The court goes with the infamous publicity rights and determines that when the use use is of someone’s personal name, and not a trade name, then the use has to be with permission of its “owners“. However, here already stands a first problem in regards to publicity rights. Dr. Klein is a celebrity, and as such he has not right for privacy (in regards to publicity rights). Israeli courts ruled that when a person uses his name for trade, he cannot later state that he does not want others to rely on such business name. In a recent case, the court ruled that “the right for privacy is a right that protects the emotional-personal interest of a person, his autonomy and his private matters, but not his financial interests” (C 534-08 Hava Koren v. Shai Cohen).
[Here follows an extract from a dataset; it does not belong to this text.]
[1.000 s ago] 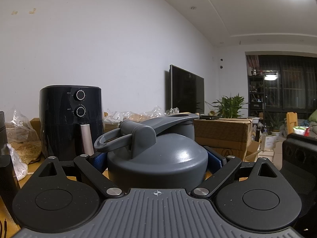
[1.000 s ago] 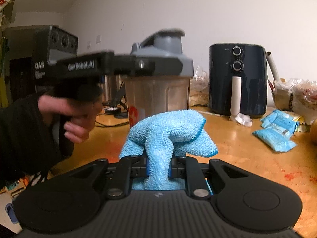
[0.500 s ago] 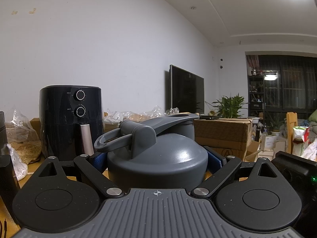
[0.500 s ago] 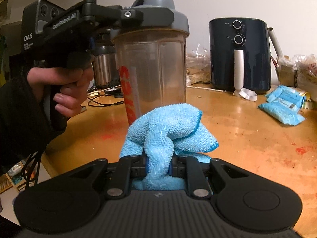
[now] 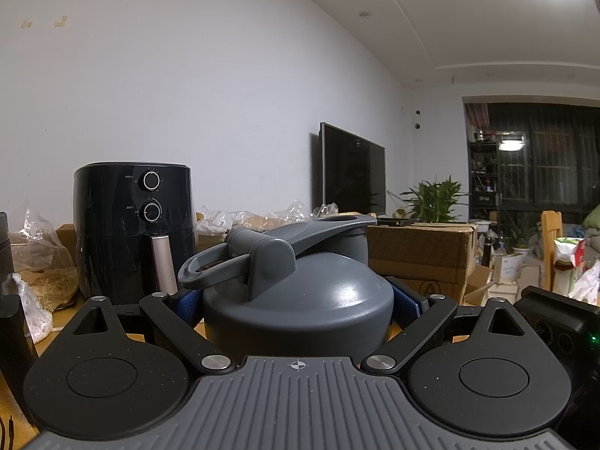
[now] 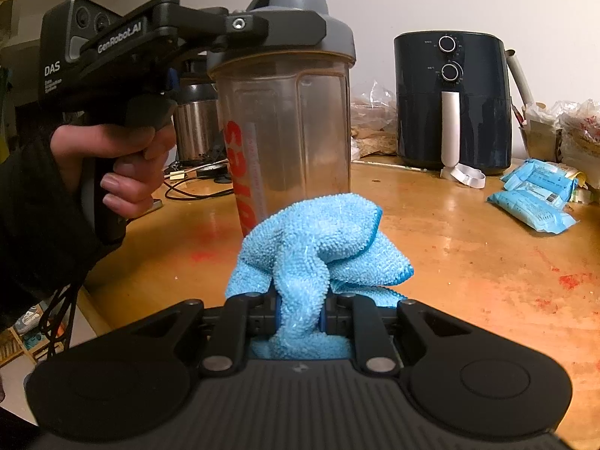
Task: Clean container
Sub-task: 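Wipe the cloth up the bottle side with right tool while left tool holds bottle, then rub the cloth along the bottle side with right tool while left tool turns bottle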
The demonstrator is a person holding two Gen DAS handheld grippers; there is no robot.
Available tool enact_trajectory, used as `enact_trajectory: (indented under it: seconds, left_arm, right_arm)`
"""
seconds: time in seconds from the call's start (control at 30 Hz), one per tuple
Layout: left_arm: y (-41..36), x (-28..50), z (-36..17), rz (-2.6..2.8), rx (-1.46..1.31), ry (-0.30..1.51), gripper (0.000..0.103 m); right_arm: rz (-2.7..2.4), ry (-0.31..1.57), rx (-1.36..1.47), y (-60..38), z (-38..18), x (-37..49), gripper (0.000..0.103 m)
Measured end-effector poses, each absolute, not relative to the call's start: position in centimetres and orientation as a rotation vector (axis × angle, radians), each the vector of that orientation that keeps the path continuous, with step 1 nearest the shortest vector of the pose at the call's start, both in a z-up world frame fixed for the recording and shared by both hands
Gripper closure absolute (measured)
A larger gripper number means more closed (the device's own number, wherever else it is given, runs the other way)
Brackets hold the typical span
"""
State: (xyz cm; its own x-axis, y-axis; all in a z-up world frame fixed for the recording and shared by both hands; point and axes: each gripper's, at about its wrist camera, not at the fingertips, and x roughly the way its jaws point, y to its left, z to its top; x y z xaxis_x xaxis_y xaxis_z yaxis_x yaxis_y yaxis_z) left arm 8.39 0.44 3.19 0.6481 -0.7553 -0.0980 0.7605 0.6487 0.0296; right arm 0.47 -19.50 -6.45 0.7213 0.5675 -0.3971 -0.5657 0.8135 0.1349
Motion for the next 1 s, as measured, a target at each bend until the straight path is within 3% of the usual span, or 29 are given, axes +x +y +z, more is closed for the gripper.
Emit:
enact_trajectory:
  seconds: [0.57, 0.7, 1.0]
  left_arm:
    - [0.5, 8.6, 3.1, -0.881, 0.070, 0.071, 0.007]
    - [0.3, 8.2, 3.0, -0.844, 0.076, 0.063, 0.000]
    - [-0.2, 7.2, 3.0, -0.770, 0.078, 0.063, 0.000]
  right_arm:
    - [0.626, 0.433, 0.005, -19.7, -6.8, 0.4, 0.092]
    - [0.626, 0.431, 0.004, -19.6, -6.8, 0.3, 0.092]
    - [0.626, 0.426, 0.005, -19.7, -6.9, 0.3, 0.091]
Meaning, the rationale behind publicity rights apply where a person does not wish to be known publicly and is coerced to do so, not where he is already known.
The second problem here is where is the border between a person’s name and a trade name. Is Ford protected under this ruling, being the surname of Henry Ford? This is the incoherence that later calls of over-litigation and pays the lawyer’s retainer is bad lawsuits. If the court had a reasonable rationale, it had to provide it in a detailed manner, even if it means writing 50 pages instead of 14.
Now, after having said that, the real problem arises. As the court did not provide reasoning for its ruling, it did not explain where Google’s active involvement that provides incurring liability on it. That’s why Google did not know, and was not expected to know, about the existence of a person named Dr. Klein and that he does not want others to use his name. The court here goes against any other service provider liability case in Israe (C 567-08-09 ALIS v. Rotter, C 1559/05 Hemda Gilad v. Netvision, C 64045/04 Al Hashulchan v. Ort).
The fact that the court did not provide reasoning to its ruling is a problem. It does not let us understand why it decided that Google is liable and does not let us understand the issue. We have to wait and see whether Google appeals this.
A recent Israel court ruling stated that linking to copyright infringing content does not constitute a direct copyright infringement (CA 567-08-09 ALIS – Association for the protection of cinematic works v. Rotter.net Ltd) was quite an interesting one. Alis, the Israeli equivalent of the MPAA sought a popular forum website, Rotter.net, in regards to user generated content in two of its popular forums: Downloads and Movies. Alis’ claim was that by providing links to infringing content, Rotter is liable for direct infringement.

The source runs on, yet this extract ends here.